Tai Chi Classmates

There’s a good mix of body types and skill lev­els in my Tai Chi class. As the most junior per­son in the group, I have the ben­e­fit of always work­ing with peo­ple who are bet­ter than me (although being able to teach some­one myself would cer­tain­ly help solid­i­fy the con­cepts in my head).

Nothing beats work­ing with the teacher, who can pre­cise­ly vary his skill lev­el so one can learn and absorb things in small incre­ments, a sys­tem­at­ic way of fine-tun­ing the details at a grad­ual pace. It’s some­thing that takes a great deal of time for bet­ter results in the long-run, and I’m sure that in this sense, he’s invest­ing in his stu­dents as much as one invests in the class.

Still, there are senior stu­dents who teach me sig­nif­i­cant things with­in a sin­gle minute of work­ing with them. They fill in the gaps in my knowl­edge that I’m not sure I’d be able to fig­ure out by myself, because they’ve been at my lev­el before and under­stand what I’m doing wrong. Add to this a propen­si­ty to teach and help, and every class I walk away feel­ing like I’m improv­ing, if only by a small amount. Sometimes it’s to the point where I feel like my mind is going to explode, and the coor­di­na­tion of my body needs to catch up with the con­cepts in my brain.

But there are also senior stu­dents who seem stiff and unco­op­er­a­tive to the point where I feel I don’t learn any­thing from them. And even though I’m told they’re being nice and not over­bear­ing, I find prac­tic­ing with them to be very dif­fi­cult. It’s as if they’re work­ing too far beyond my lev­el, where my struc­ture falls apart and I don’t know what I’m doing wrong. Maybe it just means I’m not skilled enough to adjust and do it right yet. I’m still thank­ful to be able to work with them though, because at the very least, they remind me that not every­one who’s going to attack you will be coop­er­a­tive.

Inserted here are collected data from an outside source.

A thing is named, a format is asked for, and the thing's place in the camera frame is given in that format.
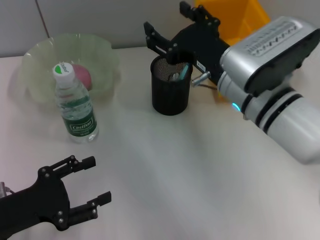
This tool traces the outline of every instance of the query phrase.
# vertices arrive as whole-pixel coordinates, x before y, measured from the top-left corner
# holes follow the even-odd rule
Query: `black cable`
[[[198,87],[204,87],[204,88],[211,89],[211,90],[217,90],[217,88],[215,86],[209,86],[209,85],[205,85],[205,84],[199,84]]]

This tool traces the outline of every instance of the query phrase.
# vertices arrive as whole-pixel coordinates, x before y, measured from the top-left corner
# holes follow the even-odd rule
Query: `blue indicator light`
[[[240,107],[239,107],[237,104],[232,103],[232,106],[233,106],[233,108],[235,108],[238,112],[241,111]]]

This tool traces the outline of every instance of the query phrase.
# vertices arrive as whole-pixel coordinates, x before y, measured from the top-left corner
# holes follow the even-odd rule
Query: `green bottle label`
[[[86,117],[78,120],[63,118],[67,131],[76,137],[84,137],[91,134],[97,127],[97,121],[92,110]]]

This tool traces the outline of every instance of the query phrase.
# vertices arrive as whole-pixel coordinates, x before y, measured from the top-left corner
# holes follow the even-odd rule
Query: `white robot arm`
[[[283,16],[230,46],[220,59],[220,93],[302,164],[320,163],[320,112],[286,76],[319,41],[319,29]]]

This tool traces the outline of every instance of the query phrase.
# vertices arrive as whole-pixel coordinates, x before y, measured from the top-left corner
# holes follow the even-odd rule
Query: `yellow box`
[[[220,37],[234,45],[266,25],[270,19],[257,0],[195,0],[220,19]]]

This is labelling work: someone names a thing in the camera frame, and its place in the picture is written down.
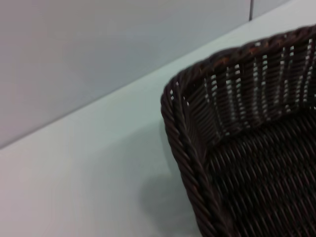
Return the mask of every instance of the white wall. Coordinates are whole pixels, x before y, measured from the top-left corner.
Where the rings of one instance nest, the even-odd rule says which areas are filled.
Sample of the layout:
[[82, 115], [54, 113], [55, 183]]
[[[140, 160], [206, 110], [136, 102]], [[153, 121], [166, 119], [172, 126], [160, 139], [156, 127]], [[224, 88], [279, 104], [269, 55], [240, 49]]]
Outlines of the white wall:
[[250, 0], [2, 0], [0, 147], [247, 22]]
[[253, 18], [258, 17], [289, 0], [253, 0]]

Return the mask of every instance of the woven plastic strands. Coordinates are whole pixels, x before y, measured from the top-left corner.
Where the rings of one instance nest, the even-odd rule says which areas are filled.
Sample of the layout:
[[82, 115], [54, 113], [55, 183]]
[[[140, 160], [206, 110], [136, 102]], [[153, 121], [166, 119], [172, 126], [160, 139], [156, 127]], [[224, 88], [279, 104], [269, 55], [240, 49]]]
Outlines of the woven plastic strands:
[[181, 71], [161, 113], [203, 237], [316, 236], [316, 26]]

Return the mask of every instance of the white surface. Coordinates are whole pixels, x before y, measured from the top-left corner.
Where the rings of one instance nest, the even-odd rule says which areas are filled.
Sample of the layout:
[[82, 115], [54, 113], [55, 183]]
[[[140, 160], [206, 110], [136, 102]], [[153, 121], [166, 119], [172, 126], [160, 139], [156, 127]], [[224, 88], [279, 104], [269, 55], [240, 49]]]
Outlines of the white surface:
[[290, 1], [290, 0], [253, 0], [253, 18]]
[[180, 69], [224, 47], [316, 22], [297, 0], [0, 151], [0, 236], [198, 237], [159, 98]]
[[1, 0], [0, 147], [247, 22], [249, 4]]

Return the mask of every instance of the brown wicker basket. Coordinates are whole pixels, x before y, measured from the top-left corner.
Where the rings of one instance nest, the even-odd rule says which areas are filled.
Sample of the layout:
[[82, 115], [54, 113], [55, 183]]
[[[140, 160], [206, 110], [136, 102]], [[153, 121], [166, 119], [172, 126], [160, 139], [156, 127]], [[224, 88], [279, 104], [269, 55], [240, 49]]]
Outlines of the brown wicker basket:
[[204, 237], [316, 237], [316, 26], [181, 71], [161, 113]]

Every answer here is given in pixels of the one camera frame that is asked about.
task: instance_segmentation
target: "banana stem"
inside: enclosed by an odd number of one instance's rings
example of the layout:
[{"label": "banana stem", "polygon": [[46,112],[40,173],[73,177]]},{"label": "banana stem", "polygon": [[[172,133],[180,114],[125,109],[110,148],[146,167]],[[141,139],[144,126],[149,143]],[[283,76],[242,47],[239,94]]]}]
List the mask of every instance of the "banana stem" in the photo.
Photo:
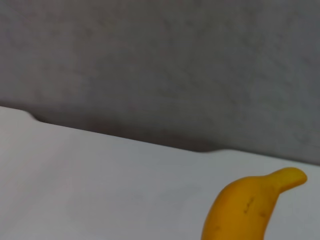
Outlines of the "banana stem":
[{"label": "banana stem", "polygon": [[280,169],[267,175],[267,177],[271,178],[272,184],[280,193],[304,184],[308,179],[307,175],[302,170],[295,167]]}]

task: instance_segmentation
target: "yellow banana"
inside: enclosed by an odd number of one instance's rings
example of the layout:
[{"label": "yellow banana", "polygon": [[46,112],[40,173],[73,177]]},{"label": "yellow banana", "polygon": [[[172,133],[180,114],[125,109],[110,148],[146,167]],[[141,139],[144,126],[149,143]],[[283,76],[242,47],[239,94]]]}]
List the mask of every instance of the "yellow banana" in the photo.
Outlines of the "yellow banana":
[{"label": "yellow banana", "polygon": [[201,240],[263,240],[279,194],[306,181],[303,171],[287,167],[230,183],[215,199]]}]

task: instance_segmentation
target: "gray wall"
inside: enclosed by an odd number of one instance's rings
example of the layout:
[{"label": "gray wall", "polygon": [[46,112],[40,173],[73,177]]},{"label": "gray wall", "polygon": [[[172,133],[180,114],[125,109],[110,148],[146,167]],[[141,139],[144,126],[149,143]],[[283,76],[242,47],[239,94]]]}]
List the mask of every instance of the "gray wall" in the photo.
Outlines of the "gray wall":
[{"label": "gray wall", "polygon": [[317,0],[2,0],[0,105],[320,163]]}]

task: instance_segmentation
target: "banana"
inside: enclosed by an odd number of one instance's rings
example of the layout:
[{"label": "banana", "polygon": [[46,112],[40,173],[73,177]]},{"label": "banana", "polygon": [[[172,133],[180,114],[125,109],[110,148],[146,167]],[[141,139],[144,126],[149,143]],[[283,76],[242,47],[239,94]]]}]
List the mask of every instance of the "banana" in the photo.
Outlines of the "banana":
[{"label": "banana", "polygon": [[263,240],[279,194],[306,181],[303,171],[286,167],[230,183],[215,199],[201,240]]}]

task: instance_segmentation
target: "gray background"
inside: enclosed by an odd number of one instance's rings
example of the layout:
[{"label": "gray background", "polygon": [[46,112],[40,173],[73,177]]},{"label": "gray background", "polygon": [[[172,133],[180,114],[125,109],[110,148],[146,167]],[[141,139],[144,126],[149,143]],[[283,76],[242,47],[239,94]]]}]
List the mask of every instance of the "gray background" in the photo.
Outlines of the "gray background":
[{"label": "gray background", "polygon": [[0,105],[320,163],[317,0],[1,0]]}]

  1. It’s impor­tant when study­ing any mar­tial sys­tem to train with a vari­ety of part­ners — includ­ing the ones you don’t like train­ing with as much. I’ve learned a lot over the years from being tossed around, thumped or humil­i­at­ed by peo­ple that I had to train with in a group set­ting.

    As long as the per­son doing it isn’t a bul­ly [and it’s the super­vis­ing teacher’s job to make sure that no one is bul­lied]; work­ing with some­one you might not oth­er­wise even talk to in a dif­fer­ent set­ting is “char­ac­ter build­ing” in mar­tial terms. Oh, and learn­ing these lessons can spill into dai­ly life as well so that you get an extra ben­e­fit from the train­ing.

    In mar­tial terms, size and weight do mat­ter — though the movies often would have us believe oth­er­wise — and a small­er per­son has to learn to deal with it in the same way that a larg­er per­son has to learn not to rely on any size advan­tage that the Gods may have giv­en them.

  2. It was actu­al­ly my dai­ly life that has giv­en me the “char­ac­ter build­ing” required to under­stand the ben­e­fits of prac­tic­ing with less desir­able part­ners. Work espe­cial­ly, where one is stuck with the same peo­ple for eight hours — gen­er­al­ly as much time as one is awake at home — and many of whom with which I would oth­er­wise con­flict.

    I’m cur­rent­ly thank­ful that I’m small­er rather than larg­er, if only for the fact that I can eas­i­ly tell when I’m cheat­ing with force. I’d prob­a­bly feel dif­fer­ent­ly in a real con­fronta­tion though.